On the left side is what we parse, and on the right side is what we output. You can see that we're building the final Filter by combining the inner filters with our overloaded operators, and since Filter itself (and the operator overloads) are generic, this works for both PlayerFilter and LogFilter. It's all coming together!

We can now plug in concrete types for the T placeholder in the snippet above to get our PlayerFilter — the LogFilter works similar:

PlayerFilter: Box<dyn filters::player::PlayerFilter> = {
    Disjunction<PlayerPredicate>,
}

PlayerPredicate: Box<dyn filters::player::PlayerFilter> = {
    "-character" <Regex> => filters::player::NameFilter::new(SearchField::Character, <>),
    "-account" <Regex> => filters::player::NameFilter::new(SearchField::Account, <>),
    "-name" <Regex> =>
        filters::player::NameFilter::new(SearchField::Account, <>.clone())
        | filters::player::NameFilter::new(SearchField::Character, <>),

    "(" <PlayerFilter> ")",
}

With a small helper function, we're almost good to go:

pub fn parse_logfilter<'a>(
    input: &'a str,
) -> Result<Box<dyn filters::log::LogFilter>, ParseError<usize, Token<'a>, FError>> {
    grammar::LogFilterParser::new().parse(input)
}

Hooking it up

We now have a way to dynamically combine filters and to parse a given string into such a dynamic filter. The only thing that's missing now is to remove the old command line arguments and use our new parser.

This part is not yet as nice as it could be. The reason for that is that the shell already does some argument parsing and splitting, so we might expect something like raidgrep -player "foo bar" to work. However, our parser (currently) also does its own splitting and tokenization, so we have to pass the whole argument as one big string: raidgrep '-player "foo bar"'. Not optimal, but changing that would probably require a custom lexer that can deal with pre-inserted breaks, or some other "hacky" workarounds.

Another problem is that we still have some flags which are not part of the filter parsing, and as such, are not handled by our parser. For example, --debug or --dir should continue to work, which means we'll stick with structopt for argument parsing for now.

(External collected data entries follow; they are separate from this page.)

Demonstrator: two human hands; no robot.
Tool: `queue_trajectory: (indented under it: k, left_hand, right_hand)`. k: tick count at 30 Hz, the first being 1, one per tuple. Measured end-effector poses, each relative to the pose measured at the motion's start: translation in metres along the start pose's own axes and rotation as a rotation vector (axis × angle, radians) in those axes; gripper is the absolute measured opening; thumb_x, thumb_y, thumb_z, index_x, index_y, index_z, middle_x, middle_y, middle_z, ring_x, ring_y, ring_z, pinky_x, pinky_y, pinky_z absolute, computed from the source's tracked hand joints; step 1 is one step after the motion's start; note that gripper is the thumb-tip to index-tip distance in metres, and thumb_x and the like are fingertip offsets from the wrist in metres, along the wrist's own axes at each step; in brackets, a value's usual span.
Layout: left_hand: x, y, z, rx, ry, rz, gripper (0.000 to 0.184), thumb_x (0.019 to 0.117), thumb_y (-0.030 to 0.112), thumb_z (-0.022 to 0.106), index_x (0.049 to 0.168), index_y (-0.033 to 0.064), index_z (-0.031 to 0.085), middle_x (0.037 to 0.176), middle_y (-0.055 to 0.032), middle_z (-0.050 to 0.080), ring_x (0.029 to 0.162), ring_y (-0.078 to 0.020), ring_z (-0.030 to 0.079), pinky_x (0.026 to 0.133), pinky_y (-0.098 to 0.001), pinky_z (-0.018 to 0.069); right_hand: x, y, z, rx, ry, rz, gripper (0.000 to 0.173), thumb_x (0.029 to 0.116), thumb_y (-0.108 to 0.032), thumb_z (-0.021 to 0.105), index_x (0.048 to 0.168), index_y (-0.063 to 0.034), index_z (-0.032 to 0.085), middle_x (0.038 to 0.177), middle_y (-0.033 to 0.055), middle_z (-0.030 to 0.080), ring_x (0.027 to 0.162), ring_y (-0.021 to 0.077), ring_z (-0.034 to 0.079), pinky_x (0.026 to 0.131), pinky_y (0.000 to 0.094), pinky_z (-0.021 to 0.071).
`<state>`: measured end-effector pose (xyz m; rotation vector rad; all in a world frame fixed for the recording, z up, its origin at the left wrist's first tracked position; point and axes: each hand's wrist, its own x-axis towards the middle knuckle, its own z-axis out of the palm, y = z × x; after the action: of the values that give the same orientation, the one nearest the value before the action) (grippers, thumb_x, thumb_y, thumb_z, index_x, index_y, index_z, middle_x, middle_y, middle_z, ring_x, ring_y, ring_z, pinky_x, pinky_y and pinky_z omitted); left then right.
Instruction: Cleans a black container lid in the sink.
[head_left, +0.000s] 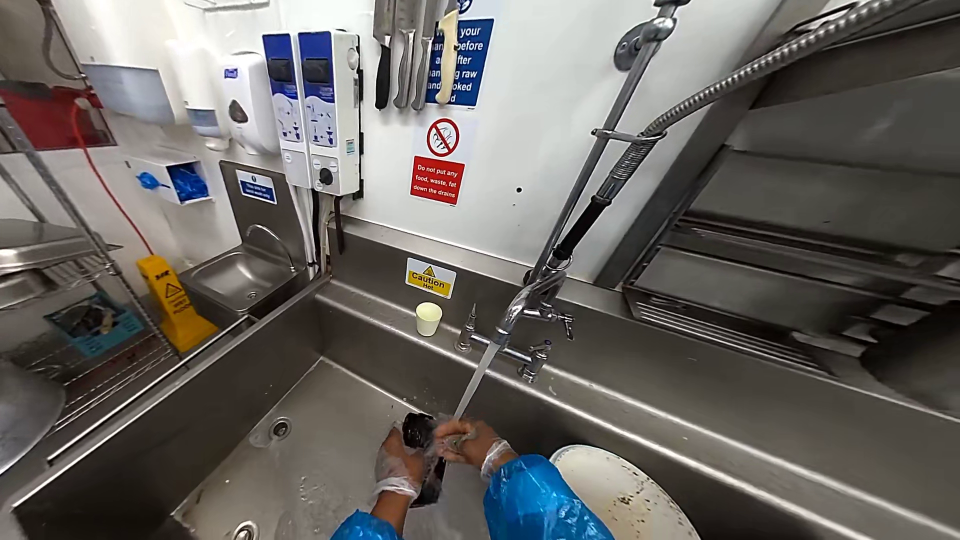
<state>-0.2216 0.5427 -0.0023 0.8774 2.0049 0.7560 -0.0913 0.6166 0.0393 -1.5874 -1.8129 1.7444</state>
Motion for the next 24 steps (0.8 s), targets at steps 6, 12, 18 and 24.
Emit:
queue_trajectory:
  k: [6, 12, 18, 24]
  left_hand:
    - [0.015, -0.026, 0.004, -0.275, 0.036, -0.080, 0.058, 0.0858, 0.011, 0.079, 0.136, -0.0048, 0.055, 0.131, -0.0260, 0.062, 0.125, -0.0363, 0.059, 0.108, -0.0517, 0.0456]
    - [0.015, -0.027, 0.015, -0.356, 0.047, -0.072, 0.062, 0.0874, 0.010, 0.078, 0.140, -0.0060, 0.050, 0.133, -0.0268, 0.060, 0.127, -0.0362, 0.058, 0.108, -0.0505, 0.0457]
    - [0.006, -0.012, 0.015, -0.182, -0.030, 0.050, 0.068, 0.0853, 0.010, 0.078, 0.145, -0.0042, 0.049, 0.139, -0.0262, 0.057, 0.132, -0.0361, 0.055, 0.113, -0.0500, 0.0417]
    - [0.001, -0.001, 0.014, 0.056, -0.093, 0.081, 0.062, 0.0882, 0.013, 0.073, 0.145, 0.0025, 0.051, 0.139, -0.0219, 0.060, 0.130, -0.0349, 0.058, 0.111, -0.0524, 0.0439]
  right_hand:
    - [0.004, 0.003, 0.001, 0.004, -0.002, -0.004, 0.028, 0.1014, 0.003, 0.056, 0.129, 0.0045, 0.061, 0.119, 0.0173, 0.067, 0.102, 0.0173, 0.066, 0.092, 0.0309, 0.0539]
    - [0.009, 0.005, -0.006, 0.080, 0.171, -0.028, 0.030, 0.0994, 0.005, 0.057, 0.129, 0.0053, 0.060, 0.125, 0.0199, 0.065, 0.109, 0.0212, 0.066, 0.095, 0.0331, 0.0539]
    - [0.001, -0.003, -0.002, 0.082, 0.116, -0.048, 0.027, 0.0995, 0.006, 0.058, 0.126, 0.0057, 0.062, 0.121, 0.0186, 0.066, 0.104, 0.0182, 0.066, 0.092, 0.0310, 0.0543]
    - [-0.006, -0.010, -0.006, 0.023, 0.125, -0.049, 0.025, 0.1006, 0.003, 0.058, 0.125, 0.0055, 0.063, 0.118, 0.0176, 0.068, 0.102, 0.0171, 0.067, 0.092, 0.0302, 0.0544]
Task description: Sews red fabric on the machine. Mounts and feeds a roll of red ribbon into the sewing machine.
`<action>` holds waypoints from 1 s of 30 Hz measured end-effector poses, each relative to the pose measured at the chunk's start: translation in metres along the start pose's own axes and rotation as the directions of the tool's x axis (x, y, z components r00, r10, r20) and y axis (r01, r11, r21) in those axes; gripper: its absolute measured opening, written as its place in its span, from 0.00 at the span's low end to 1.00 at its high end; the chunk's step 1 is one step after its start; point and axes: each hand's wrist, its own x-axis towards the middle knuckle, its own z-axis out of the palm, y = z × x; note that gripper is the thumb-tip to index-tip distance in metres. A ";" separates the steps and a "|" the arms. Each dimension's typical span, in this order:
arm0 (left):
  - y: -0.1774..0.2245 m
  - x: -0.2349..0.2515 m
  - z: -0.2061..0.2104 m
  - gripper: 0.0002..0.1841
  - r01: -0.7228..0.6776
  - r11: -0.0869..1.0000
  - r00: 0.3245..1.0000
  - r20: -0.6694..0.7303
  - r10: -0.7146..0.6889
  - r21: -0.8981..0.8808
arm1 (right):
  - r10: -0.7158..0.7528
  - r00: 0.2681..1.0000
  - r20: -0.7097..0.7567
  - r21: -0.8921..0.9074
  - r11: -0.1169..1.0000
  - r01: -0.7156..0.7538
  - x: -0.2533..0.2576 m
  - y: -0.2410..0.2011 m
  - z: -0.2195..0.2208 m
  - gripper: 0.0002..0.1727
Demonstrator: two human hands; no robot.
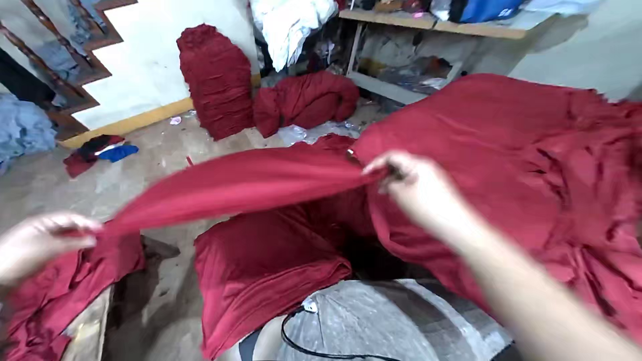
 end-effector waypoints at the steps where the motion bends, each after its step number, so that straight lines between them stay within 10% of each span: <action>1: -0.016 -0.017 0.031 0.12 0.081 0.997 0.989 0.121 -0.083 0.015 | 0.119 0.987 0.107 -0.021 0.993 -0.117 -0.016 0.021 0.031 0.13; 8: -0.079 -0.042 0.212 0.13 0.114 0.957 0.461 0.839 -0.288 0.266 | 0.429 0.651 0.626 -0.376 0.898 -0.230 -0.109 0.111 0.139 0.16; 11: -0.003 0.008 0.263 0.22 0.004 0.979 0.719 0.680 -0.145 0.204 | 0.486 0.528 0.697 -0.480 0.862 -0.159 -0.111 0.105 0.137 0.16; 14: 0.065 0.050 0.346 0.31 -0.294 0.944 0.838 0.514 0.180 0.149 | 0.379 0.656 0.653 -0.411 0.905 -0.114 -0.111 0.086 0.113 0.16; 18: 0.097 0.002 0.438 0.31 -0.567 0.812 0.680 0.634 0.368 0.137 | 0.209 0.878 0.430 -0.239 0.964 -0.113 -0.152 0.070 0.057 0.13; 21: 0.119 -0.022 0.439 0.27 -0.525 0.849 0.585 0.700 0.410 -0.058 | 0.270 0.939 0.214 -0.149 0.959 -0.242 -0.202 0.063 0.012 0.13; 23: 0.158 -0.022 0.428 0.21 -0.519 0.811 0.487 0.687 0.540 -0.270 | 0.389 0.912 0.126 -0.079 0.921 -0.382 -0.228 0.060 -0.014 0.15; 25: 0.212 -0.021 0.426 0.13 -0.758 0.527 0.354 0.438 0.826 -0.383 | 0.438 0.899 -0.023 -0.014 0.899 -0.438 -0.245 0.060 -0.029 0.14; 27: 0.269 -0.023 0.434 0.08 -0.947 0.096 0.068 0.100 0.993 -0.306 | 0.437 0.886 -0.157 0.029 0.899 -0.438 -0.255 0.059 -0.036 0.15; 30: 0.339 -0.022 0.447 0.14 -0.925 -0.339 -0.348 0.023 0.937 -0.169 | 0.404 0.861 -0.310 0.062 0.912 -0.405 -0.259 0.057 -0.040 0.14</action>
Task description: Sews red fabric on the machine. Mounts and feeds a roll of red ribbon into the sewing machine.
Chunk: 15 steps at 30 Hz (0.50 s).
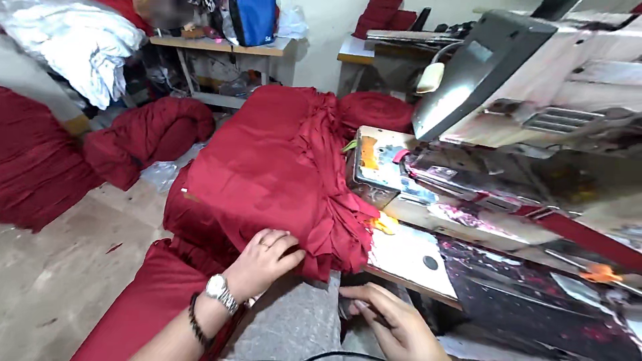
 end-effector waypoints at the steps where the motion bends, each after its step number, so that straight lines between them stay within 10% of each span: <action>1: -0.008 0.015 0.002 0.13 -0.084 0.996 0.996 0.040 0.083 0.011 | -0.005 0.999 -0.043 0.010 1.000 0.005 -0.001 0.001 0.000 0.14; 7: -0.035 0.078 -0.045 0.10 0.104 0.886 0.879 0.459 0.131 -0.452 | 0.080 0.979 -0.190 0.104 0.993 -0.061 -0.014 0.011 -0.003 0.13; 12: -0.034 0.125 -0.084 0.13 0.161 0.827 0.939 0.341 0.039 -0.539 | 0.078 0.925 -0.372 0.203 0.979 -0.001 0.030 0.002 0.029 0.14; 15: -0.027 0.153 -0.093 0.12 0.089 0.880 0.979 0.205 0.010 -0.466 | 0.202 0.905 -0.374 0.377 0.925 -0.050 0.072 -0.022 0.064 0.37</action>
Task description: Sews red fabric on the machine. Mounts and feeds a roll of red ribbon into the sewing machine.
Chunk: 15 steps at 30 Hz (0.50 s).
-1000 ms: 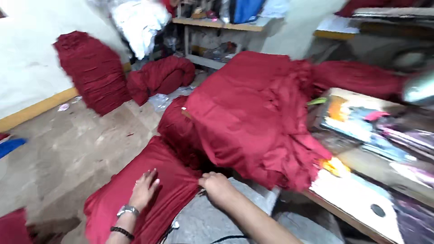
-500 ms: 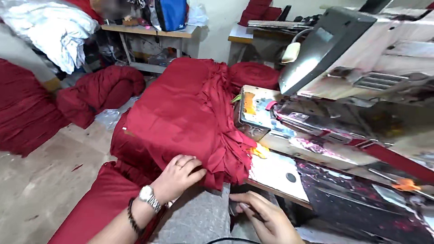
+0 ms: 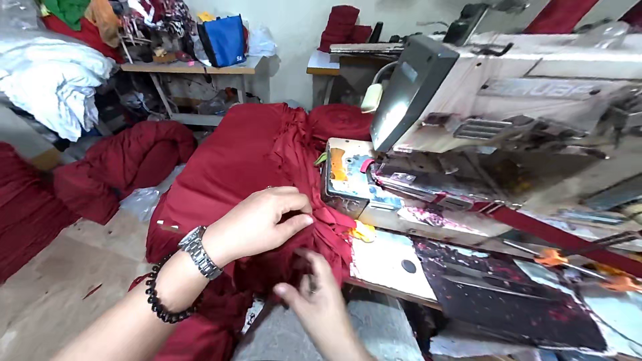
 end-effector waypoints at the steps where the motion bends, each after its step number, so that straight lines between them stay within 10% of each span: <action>1: 0.003 0.007 -0.002 0.11 -0.006 1.000 0.999 -0.043 0.006 0.009 | 0.034 0.999 -0.030 0.059 0.998 -0.032 0.010 -0.001 0.018 0.42; 7: 0.020 0.037 -0.029 0.10 -0.061 0.995 0.917 -0.389 0.087 0.078 | 0.221 0.966 0.131 0.244 0.938 -0.247 0.050 -0.018 0.036 0.12; 11: 0.026 0.044 -0.061 0.08 -0.120 0.983 0.805 -0.565 0.178 0.139 | -0.074 0.930 0.360 0.402 0.912 -0.083 0.045 -0.040 -0.059 0.03; 15: -0.002 0.072 -0.064 0.08 -0.209 0.945 0.730 -0.604 0.321 0.251 | -0.163 0.969 0.187 0.384 0.920 0.081 0.053 -0.058 -0.145 0.06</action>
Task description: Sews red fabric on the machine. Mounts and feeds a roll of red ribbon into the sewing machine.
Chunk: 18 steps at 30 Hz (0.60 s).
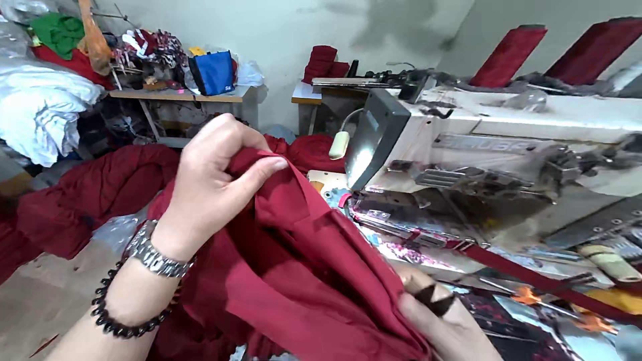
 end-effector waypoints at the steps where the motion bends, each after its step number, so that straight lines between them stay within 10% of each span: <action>1: -0.024 -0.005 0.020 0.08 -0.017 1.000 0.999 0.035 0.016 0.017 | 0.033 0.995 -0.096 -0.118 0.992 -0.044 0.002 0.000 -0.007 0.04; 3: -0.046 -0.021 0.060 0.08 0.169 0.984 0.954 0.244 -0.176 0.050 | 0.177 0.950 -0.259 -0.371 0.890 -0.267 0.010 0.017 -0.017 0.05; 6: -0.026 -0.028 0.096 0.11 0.623 0.776 0.607 0.564 -0.559 0.099 | 0.382 0.817 -0.432 -0.323 0.780 -0.536 0.015 0.045 -0.021 0.11; 8: -0.021 -0.036 0.110 0.13 0.783 0.622 0.494 0.618 -0.612 -0.009 | 0.326 0.809 -0.490 -0.256 0.833 -0.491 0.010 0.052 -0.015 0.11; 11: -0.009 -0.040 0.105 0.11 0.854 0.477 0.486 0.651 -0.584 -0.209 | 0.008 0.883 -0.469 -0.560 0.770 -0.305 0.002 0.058 -0.012 0.21; 15: -0.008 -0.032 0.085 0.05 0.701 0.712 0.580 0.620 -0.528 -0.049 | -0.313 0.868 -0.385 -0.814 0.558 -0.161 0.006 0.065 -0.017 0.10; 18: -0.001 -0.029 0.076 0.03 0.667 0.715 0.691 0.534 -0.487 -0.210 | -0.360 0.861 -0.361 -0.739 0.673 -0.028 0.011 0.058 -0.009 0.06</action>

That however means that structopt will see -player as another parameter that it tries to parse, and it outputs a nice error message:

error: Found argument '-p' which wasn't expected, or isn't valid in this context

In order to avoid that, we have to prefix the filter expression with --. Maybe that would be an argument to not have the predicates start with an - each, and instead a different letter should be used. Admittedly, that is something that I didn't think of before, but it's not unfixable.

Aftermath

raidgrep has a powerful filter language that allows users to express more things than before with the command line flag based approach. I'm looking to expand the list of predicates even further, now that there's a nice and clean way to combine them. I'll also see if the filter language should be changed slightly (like removing the - prefix) to make it easier to use, or if the glue-code between structopt and the parser can be improved to overcome some of the problems. Furthermore, I hope to provide better error messages, maybe even with suggestions on what the error was (such as "player predicate in place of a log predicate" or similar), instead of the automatically generated "Unexpected ..." from LALRPOP, as well as readline-powered completion of the REPL.

As for working with LALRPOP, it was quite nice. It's easy to get started with and yet quite powerful, for example the macro system is great to use. However, the tutorial/documentation is lacking a bit, and a lot of the functionality has to be learned by reading other examples, such as defining fallible actions with =>? or capturing the location of the token with @L (for better error reporting). There also seem to be some small bugs regarding the importing of items from parents of super, as LALRPOP adds some inner modules as well. While it tries to insert more super as needed, the resulting code failed to compile — so I resorted to re-importing the items in the main mod.rs, and then importing them from there in the grammar.

The RFL functionality is currently available on the new-filters branch, and I hope to merge it to master soon, after polishing some of the rough edges!